You learn a lot about a guy when horrible shit befalls him. You talk more deeply and seriously about things with that person. You learn more about the man — more than you ever would have if, as we do with most acquaintances, both parties were to skate together through life largely unaffected by tragedy.

Bob loved the desert, and I thought of him as my family and I toured the American Southwest last week and played a fine Johnny Miller design in St. George, Utah: Entrada Golf Club at Snow Canyon. Bob grew up in Fairfield County, Connecticut, went to school in Maine, and lived much of his adult life in Vermont. He was a New Englander through and through, and he was what I like to call an unreconstructed hippie. But he loved golf, and the counter-culturist in him allowed an appreciation of desert golf — something a lot of golf design nerds reflexively disdain.

I first met Bob in about 1994, and only later in his all-too-short life did I learn that he fancied the idea of retiring to Flagstaff, Arizona. I got the impression his family wasn’t as keen on this particular idea, and in that way his untimely death mooted the issue. I thought of him as we passed through Flagstaff twice last week. We were there to play some disc golf but found far more than an excellent track tucked beside the athletic complex at Northern Arizona University. More than a mile high, surrounded by open chaparral and sitting in the shadow of the 10,000-foot San Francisco Peaks, Flagstaff is physically gorgeous and a pleasing college vibe pervades. Many towns in the north of Arizona — hell, in all of Arizona and much of the West — are striking (to a New Englander especially) for just how new or post-modern they feel. Flagstaff has some of that, but it also has a proper, turn-of-the-19th-century downtown where today funky galleries and a wide variety of non-chain, quite excellent restaurants abound.
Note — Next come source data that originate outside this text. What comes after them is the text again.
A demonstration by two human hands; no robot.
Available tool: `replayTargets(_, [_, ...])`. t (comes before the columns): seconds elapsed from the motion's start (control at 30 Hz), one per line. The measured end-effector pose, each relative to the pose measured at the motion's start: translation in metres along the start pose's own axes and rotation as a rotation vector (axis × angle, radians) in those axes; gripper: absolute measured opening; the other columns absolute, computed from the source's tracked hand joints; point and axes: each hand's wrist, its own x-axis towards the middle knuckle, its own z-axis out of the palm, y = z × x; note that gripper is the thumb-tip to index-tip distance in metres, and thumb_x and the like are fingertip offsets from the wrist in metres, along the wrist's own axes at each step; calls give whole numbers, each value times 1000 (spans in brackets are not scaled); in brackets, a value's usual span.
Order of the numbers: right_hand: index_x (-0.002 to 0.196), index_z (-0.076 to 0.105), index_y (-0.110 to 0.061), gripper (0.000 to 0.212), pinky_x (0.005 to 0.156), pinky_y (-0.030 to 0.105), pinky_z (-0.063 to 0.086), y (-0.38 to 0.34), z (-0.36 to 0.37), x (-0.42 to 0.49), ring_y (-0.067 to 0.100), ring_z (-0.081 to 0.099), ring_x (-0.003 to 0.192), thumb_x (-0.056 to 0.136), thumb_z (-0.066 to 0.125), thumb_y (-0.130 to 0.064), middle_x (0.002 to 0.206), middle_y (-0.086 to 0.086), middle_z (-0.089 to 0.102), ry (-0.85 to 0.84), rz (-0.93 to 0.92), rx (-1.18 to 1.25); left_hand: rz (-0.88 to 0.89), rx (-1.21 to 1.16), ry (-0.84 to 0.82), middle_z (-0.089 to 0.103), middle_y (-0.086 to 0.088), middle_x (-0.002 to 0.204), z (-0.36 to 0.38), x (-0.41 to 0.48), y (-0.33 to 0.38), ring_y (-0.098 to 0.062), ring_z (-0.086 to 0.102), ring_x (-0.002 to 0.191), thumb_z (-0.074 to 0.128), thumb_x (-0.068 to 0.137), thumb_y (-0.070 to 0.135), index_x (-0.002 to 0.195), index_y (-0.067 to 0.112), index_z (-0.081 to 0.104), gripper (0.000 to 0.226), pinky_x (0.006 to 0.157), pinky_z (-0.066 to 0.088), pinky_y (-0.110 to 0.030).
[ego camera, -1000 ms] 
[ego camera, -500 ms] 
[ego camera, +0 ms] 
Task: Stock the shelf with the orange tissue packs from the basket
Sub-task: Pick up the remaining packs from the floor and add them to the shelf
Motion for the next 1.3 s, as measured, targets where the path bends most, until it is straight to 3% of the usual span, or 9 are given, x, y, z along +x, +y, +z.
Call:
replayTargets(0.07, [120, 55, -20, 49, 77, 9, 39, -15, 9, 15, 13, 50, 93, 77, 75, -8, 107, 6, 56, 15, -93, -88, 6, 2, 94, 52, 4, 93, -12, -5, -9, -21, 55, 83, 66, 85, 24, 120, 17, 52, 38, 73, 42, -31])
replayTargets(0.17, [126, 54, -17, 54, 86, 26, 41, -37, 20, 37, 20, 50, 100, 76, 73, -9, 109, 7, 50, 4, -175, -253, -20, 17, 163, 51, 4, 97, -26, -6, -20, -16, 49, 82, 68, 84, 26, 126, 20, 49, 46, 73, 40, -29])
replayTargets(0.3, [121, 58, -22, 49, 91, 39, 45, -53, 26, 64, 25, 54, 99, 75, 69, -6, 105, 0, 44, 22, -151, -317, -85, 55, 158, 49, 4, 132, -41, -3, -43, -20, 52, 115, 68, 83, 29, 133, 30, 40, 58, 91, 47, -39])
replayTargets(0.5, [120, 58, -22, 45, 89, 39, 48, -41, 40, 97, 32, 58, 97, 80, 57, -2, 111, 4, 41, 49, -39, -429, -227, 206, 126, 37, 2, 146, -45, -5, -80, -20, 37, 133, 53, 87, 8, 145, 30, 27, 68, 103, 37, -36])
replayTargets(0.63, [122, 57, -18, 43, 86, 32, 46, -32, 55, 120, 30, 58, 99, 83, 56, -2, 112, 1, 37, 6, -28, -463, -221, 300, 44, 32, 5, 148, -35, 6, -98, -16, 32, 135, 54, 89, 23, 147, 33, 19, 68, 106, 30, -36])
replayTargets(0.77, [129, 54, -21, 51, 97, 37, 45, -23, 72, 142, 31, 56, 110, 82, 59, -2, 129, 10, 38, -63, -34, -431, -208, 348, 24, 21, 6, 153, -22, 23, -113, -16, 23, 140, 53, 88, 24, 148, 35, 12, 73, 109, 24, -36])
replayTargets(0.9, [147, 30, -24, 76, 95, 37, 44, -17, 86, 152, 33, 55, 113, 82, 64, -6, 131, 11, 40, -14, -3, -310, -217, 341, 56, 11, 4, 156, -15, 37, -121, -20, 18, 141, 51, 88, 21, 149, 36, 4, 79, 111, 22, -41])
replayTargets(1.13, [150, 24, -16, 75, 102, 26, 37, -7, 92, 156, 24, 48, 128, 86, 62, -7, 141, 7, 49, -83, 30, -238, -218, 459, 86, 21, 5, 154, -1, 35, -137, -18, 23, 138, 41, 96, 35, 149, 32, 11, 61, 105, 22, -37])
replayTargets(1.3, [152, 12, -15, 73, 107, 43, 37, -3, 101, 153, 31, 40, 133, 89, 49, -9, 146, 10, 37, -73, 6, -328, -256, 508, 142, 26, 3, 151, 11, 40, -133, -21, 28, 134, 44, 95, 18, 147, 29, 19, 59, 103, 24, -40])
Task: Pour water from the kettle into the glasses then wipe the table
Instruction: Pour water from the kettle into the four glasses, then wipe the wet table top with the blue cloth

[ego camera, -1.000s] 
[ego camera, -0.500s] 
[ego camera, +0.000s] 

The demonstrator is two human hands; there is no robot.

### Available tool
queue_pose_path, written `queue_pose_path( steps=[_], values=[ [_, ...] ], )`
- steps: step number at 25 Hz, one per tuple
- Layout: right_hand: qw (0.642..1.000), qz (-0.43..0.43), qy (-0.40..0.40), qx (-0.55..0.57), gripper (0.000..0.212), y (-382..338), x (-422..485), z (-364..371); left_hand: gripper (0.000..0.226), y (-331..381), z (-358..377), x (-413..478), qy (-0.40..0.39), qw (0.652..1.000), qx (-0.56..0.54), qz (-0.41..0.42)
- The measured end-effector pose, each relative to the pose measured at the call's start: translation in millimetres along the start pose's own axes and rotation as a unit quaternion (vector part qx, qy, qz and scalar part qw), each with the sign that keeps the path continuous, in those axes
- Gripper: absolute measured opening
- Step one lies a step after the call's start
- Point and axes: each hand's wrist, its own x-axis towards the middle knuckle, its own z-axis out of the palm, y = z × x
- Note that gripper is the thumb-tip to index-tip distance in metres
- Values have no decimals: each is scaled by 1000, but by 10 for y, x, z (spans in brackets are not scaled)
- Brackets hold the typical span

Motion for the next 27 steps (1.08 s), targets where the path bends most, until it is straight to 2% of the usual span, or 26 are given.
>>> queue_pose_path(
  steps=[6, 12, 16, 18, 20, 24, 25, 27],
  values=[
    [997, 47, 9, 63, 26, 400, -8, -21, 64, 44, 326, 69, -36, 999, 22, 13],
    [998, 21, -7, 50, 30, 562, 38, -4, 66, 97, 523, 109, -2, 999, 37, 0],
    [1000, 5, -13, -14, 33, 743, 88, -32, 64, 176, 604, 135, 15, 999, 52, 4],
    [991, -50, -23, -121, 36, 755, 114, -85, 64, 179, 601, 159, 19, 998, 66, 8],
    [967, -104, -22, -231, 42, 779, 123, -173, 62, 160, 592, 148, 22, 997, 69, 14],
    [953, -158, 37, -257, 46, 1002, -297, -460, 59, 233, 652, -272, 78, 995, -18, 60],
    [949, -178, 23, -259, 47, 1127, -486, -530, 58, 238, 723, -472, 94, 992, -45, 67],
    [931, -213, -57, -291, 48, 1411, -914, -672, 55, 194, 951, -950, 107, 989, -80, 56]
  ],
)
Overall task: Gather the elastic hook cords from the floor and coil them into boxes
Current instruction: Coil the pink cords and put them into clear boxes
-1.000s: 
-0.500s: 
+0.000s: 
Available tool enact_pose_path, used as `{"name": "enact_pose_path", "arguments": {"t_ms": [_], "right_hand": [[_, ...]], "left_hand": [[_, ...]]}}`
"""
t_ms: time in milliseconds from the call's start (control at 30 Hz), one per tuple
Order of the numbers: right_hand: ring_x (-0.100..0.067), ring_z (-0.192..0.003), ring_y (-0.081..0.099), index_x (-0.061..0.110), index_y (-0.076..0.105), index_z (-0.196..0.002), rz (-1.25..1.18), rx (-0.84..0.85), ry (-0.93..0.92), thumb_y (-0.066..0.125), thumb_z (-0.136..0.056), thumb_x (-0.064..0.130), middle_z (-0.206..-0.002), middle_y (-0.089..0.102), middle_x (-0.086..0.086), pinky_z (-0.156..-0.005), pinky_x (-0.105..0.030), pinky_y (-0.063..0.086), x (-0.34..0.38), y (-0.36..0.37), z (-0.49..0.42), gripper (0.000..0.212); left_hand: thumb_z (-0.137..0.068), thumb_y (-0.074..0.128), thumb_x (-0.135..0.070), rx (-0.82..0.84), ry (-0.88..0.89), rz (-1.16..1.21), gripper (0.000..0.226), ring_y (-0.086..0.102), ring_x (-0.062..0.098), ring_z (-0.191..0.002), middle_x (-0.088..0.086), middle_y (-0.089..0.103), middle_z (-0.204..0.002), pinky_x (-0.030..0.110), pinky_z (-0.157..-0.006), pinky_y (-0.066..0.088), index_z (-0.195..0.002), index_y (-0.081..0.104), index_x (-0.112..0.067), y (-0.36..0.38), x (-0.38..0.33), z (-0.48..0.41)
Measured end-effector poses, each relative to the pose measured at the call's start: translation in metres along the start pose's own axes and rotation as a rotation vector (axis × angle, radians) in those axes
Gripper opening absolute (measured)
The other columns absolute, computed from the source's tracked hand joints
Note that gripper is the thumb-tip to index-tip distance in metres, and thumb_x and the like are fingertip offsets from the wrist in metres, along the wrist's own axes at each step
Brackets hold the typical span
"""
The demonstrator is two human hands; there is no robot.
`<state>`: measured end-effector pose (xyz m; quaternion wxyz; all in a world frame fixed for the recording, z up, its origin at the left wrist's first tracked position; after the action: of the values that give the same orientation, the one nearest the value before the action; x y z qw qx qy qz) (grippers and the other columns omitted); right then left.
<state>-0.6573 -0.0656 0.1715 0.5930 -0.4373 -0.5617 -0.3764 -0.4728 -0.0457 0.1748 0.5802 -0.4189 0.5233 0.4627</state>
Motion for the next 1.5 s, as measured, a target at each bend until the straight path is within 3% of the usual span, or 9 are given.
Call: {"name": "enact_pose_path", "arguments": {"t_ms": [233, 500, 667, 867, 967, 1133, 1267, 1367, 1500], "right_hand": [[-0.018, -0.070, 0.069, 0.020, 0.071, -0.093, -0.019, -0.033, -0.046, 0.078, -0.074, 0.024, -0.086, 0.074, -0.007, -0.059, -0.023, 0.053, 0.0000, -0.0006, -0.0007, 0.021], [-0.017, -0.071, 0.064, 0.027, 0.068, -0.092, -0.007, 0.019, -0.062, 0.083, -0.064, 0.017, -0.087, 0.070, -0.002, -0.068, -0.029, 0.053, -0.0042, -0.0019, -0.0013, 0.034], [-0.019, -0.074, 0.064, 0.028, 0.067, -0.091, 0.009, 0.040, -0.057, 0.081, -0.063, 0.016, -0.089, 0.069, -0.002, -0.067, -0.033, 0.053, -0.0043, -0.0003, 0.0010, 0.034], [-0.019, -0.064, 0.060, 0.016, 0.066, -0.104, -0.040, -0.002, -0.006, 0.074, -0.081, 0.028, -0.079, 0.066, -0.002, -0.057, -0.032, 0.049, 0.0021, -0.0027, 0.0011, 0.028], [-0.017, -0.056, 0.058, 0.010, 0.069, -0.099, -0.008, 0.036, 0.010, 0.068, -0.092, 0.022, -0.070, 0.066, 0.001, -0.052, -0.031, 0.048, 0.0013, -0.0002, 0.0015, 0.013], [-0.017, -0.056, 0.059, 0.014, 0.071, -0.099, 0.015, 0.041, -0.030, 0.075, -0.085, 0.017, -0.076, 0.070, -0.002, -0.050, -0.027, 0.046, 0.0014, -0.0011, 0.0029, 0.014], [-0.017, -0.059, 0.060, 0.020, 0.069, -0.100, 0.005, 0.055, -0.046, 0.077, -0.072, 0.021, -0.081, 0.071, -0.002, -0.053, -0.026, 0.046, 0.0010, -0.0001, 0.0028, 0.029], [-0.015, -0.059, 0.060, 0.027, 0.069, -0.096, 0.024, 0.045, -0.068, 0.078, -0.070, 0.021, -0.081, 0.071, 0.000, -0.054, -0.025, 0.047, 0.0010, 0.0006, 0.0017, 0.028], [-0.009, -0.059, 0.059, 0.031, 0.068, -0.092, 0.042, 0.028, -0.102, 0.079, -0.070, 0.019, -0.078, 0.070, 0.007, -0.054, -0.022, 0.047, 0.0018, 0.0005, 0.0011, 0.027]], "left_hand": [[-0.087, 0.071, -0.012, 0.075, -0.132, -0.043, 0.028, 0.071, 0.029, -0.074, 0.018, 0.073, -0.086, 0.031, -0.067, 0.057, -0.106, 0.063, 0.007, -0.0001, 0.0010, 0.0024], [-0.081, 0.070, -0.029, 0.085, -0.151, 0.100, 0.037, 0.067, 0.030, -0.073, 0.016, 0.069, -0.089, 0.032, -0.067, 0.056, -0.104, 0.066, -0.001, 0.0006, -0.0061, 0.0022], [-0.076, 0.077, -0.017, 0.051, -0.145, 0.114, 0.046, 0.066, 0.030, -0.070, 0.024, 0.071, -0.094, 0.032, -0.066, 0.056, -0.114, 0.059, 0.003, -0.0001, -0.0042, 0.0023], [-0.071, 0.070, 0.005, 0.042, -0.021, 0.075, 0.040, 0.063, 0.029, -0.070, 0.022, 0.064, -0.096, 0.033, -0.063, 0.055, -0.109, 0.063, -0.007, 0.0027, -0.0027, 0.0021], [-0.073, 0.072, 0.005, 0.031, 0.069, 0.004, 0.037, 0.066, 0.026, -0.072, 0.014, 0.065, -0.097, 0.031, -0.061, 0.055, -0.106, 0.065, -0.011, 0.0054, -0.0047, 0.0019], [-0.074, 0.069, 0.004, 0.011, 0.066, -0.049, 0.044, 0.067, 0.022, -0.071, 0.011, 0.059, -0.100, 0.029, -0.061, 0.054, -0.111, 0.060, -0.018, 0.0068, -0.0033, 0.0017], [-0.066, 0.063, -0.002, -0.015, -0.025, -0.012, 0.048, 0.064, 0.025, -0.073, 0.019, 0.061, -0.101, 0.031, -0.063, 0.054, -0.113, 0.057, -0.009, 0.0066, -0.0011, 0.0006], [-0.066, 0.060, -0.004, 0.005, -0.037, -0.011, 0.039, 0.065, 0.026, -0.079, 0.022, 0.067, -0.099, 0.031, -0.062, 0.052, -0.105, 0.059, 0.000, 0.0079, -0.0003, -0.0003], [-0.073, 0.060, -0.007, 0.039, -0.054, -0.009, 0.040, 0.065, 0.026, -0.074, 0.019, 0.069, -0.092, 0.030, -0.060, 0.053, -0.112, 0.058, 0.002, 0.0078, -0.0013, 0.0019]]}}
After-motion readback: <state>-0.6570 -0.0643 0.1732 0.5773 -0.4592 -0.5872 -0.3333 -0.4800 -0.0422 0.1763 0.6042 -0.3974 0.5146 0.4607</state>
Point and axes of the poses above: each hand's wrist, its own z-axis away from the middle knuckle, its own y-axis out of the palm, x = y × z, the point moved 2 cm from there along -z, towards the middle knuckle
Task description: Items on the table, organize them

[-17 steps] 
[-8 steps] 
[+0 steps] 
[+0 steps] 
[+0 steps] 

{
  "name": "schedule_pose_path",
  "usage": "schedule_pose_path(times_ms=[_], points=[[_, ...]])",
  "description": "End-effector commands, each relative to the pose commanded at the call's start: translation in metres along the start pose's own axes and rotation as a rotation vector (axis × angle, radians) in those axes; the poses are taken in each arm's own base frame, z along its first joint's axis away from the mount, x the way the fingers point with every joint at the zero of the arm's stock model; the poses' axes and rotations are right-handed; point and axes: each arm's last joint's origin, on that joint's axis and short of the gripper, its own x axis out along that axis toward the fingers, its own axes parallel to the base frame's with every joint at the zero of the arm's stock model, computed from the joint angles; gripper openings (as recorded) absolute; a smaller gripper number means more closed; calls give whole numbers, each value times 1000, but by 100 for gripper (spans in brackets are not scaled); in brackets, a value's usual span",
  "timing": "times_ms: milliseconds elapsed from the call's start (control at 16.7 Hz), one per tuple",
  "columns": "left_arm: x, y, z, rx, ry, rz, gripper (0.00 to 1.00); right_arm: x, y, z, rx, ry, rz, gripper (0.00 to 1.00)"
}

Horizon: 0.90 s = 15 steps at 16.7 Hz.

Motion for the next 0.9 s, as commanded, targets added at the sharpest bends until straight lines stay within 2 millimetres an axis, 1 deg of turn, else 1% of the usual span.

I didn’t start playing disc golf until after Bob had passed away, and playing in Arizona made me wonder what he’d have thought of it. Hardcore golfers tend to look askance at this golfing cousin, and while Bob was in many ways a counter-culturist — he lived in a commune after college on the shores of Sabbathday Lake, for chrissakes — he was something of purist when it came to golf. He revered the old course designs, soaked up the game’s rich history, and collected old clubs and books… But when he wrote books on course design, his subjects were Wayne Stiles and Walter Travis, not Donald Ross and Alistair Mackenzie. Bob also organized an annual Cayman tournament at his place in Vermont, where competitors holed out by chipping the ball either against a car tire (1 stroke) or into said tire (no stroke).

I’m betting Bob would have liked disc golf, recognizing that between the ears it’s essentially the same game — minus the status-seeking, the collared shirts, and the reliance on expensive, ever-upgradeable equipment. I’m also betting that as an eminently practical unreconstructed hippie, Bob would have recognized that to love one game doesn’t prevent the love of another.